─── Source data
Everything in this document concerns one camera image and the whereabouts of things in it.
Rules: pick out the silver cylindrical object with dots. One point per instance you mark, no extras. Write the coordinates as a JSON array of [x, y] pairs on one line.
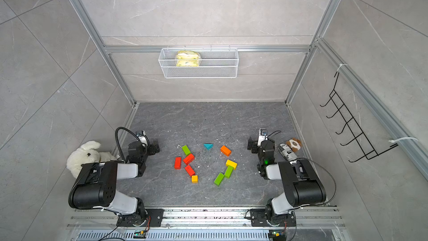
[[287, 152]]

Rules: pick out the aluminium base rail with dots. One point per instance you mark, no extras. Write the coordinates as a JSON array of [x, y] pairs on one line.
[[210, 224]]

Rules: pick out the orange rectangular block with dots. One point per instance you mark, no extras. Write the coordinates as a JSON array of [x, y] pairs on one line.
──────
#### What the exercise asks:
From the first line to the last, print the records exactly; leave out the pictures.

#### Answer section:
Everything in this document concerns one camera image and the whereabouts of things in it.
Rules: pick out the silver cylindrical object with dots. One point per instance you mark, no extras. Write the coordinates as a JSON array of [x, y] pairs on one line.
[[287, 152]]

Rules: pick out the aluminium base rail with dots. One point per instance you mark, no extras. Write the coordinates as a JSON array of [x, y] pairs on one line.
[[210, 224]]

Rules: pick out the orange rectangular block with dots. One point per instance you mark, no extras. Write the coordinates as a JSON array of [x, y] pairs on one line.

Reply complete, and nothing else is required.